Caminaron hasta la orilla y los niños se cambiaron para entrar en el río. Él se sentó al amparo de un sauce con sus pinturas. ¡Tanto tiempo sin dibujar! Fue entonces cuando vio que en aquellas rocallas que su mujer describiera como un salón, algo había cambiado. Se puso de pie con dificultad, sin dejar de mirar una de las piedras, parpadeando ante lo imposible, pero allí estaba: En el borde de lo que ella llamara su sofá, aparecía tallado en el brazo de piedra la forma de un rostro de mujer. La acarició una y otra vez antes de susurrar: «Ya estamos todos juntos».
Un relieve con alma
Marieta Alonso
Me gustaba la idea de mi cara incrustada en una piedra, me gustaba que los parisinos vinieran a verme, que alabaran mi belleza. ¡Hay mejor forma de pasar a la posteridad! Lo que nunca se me ocurrió pensar fue que mi mente se quedara atrapada dentro de ese magnífico mármol, sin fisura, por donde poder salir. Reconozco que se está calentito aquí dentro pero no soy libre y de vez en cuando anhelo huir.

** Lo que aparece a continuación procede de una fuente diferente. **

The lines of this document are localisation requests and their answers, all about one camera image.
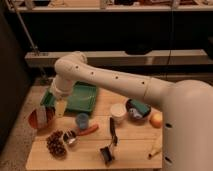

Desde niña mi padre —agricultor— comentaba que yo era muy dada a desviarme del surco recto, que no tenía cordura, muy dulce sí, en apariencia, pero algo extravagante.
—¿Para qué necesita ser normal? Con lo bonita que es se puede dar el lujo de ser diferente —respondía mi madre secándose las manos en el delantal.
Y yo me miraba al espejo para comprobar que en verdad era guapa. Lo que no veía en mí eran las palabras de mi padre. Mi espalda estaba derecha como una vela, era sociable, hasta le daba besos a los perros que veía en la calle, distorsionaba mi cara para asustar a los niños —me hacían reír al verles correr despavoridos— y si ahorqué al gato en la viga del desván fue porque me arañó.
Mi manera de ser no era tan disparatada como afirmaban los vecinos. Mi padre se equivocó al pensar que le había amenazado con una faca. Se asustó. Yo solo quería comprobar si estaba afilada cortando el bolsillo de su camisa.
En este edificio blanco donde me han encerrado quieren hacer triunfar la razón por medio de la violencia. Soy más inteligente que ellos, ahora estoy a salvo dentro de esta escultura. Cuando vienen a verme les guiño un ojo. Algunos amantes del arte quedan aterrorizados, pero a otros les divierto.
Que buenos!!!, sobre todo el último, que miedo me ha dado a medida que lo iba leyendo.
Muchas felicidades por vuestros regalos/relatos.
Me alegra muchísimo que hayas disfrutado esa sensación de miedo. Un abrazo.